WORK REQUEST = Every line from the first one in the listing down to the line with "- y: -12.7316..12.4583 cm" should be restated word for word.

DATASET EXCERPT =
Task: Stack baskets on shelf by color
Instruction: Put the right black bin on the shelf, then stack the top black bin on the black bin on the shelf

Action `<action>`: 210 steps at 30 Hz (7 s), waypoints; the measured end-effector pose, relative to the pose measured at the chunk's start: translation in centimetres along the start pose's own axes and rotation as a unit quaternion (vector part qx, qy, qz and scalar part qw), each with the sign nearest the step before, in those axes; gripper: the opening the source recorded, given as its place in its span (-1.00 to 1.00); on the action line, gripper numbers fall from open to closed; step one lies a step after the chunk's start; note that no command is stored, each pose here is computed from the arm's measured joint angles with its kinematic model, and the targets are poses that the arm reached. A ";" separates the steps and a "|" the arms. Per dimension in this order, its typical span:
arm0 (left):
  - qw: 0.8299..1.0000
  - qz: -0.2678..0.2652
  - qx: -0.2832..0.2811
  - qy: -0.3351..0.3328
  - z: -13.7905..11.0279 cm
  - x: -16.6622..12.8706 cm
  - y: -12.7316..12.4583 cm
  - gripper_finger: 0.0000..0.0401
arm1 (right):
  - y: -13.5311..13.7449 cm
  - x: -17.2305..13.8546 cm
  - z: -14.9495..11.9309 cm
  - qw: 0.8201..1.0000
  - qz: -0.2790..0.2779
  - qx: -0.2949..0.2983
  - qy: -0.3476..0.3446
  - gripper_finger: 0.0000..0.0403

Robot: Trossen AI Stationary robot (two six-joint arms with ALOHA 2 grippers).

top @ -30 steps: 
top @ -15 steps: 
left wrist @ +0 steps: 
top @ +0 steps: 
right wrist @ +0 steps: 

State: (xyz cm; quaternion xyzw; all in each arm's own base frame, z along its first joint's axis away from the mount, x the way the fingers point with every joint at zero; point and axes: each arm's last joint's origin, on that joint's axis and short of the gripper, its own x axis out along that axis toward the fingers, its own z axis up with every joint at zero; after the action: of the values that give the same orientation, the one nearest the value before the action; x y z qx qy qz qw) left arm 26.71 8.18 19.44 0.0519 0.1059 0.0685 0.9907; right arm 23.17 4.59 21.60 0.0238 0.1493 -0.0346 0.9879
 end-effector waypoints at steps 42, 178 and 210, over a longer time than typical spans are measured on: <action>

ANSWER SECTION =
Task: Stack baskets on shelf by color
Instruction: Put the right black bin on the shelf, then stack the top black bin on the black bin on the shelf

Action `<action>`: 210 steps at 30 Hz (7 s), waypoints; the measured end-effector pose, relative to the pose measured at the chunk's start: translation in centimetres along the start pose's own axes and rotation as a unit quaternion (vector part qx, qy, qz and scalar part qw), each with the sign nearest the step before, in those axes; gripper: the opening the source recorded, given as its place in its span (-1.00 to 1.00); on the action line, gripper numbers fall from open to closed; step one lies a step after the chunk's start; note that no command is stored, each pose here is computed from the arm's measured joint angles with its kinematic model, and the targets are poses that the arm reached. A ";" separates the steps and a "|" the arms. Per dimension in this order, its typical span:
arm0 (left):
  - qw: 0.8299..1.0000
  - qz: -0.2678..0.2652
  - qx: -0.2832..0.2811
  - qy: -0.3351..0.3328
  - z: -13.7905..11.0279 cm
  - x: -16.6622..12.8706 cm
  - y: -12.7316..12.4583 cm

This answer has been given in full.